Task prompt
Where a line in the records holds "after", count it once; return only the final number.
==========
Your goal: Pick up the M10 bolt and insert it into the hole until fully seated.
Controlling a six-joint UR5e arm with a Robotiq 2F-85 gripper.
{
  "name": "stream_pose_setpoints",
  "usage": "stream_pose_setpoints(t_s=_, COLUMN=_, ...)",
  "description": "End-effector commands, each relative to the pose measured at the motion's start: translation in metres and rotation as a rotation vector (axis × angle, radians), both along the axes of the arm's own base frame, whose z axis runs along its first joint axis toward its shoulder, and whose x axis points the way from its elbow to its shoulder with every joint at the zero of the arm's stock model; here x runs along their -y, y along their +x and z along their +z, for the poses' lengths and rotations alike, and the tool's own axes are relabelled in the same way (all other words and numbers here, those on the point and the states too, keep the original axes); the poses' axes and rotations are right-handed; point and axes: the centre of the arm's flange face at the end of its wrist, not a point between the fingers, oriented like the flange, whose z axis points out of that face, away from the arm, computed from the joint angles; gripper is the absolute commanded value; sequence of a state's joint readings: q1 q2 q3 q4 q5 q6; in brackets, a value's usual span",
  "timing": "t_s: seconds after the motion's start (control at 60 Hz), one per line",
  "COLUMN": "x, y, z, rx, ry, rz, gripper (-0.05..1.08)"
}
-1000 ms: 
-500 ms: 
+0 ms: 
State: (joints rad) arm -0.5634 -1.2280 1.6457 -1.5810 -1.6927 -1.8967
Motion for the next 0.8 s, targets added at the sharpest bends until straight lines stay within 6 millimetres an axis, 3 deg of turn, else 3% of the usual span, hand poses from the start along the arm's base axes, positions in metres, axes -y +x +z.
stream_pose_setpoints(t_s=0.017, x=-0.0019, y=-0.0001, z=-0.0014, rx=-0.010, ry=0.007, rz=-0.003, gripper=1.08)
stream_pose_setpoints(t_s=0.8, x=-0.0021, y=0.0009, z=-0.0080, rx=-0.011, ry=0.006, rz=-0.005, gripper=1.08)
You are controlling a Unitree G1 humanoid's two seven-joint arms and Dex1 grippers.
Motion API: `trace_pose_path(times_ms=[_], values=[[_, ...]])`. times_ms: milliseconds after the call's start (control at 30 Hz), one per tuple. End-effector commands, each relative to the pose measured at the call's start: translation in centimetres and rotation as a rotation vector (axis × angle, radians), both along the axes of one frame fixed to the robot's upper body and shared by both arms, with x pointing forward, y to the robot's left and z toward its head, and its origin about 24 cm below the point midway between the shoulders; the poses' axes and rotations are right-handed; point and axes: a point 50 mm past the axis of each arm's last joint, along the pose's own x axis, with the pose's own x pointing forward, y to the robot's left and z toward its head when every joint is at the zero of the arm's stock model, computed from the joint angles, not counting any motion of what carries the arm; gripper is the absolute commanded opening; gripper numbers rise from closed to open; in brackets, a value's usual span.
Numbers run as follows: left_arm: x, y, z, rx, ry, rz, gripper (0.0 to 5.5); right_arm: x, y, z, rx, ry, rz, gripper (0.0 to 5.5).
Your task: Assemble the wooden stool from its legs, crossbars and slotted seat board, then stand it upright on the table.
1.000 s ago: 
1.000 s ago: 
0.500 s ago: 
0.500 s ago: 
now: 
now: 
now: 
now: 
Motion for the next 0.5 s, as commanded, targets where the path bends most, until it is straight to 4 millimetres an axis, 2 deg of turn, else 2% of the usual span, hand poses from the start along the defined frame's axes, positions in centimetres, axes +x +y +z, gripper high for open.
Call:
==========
Response box
2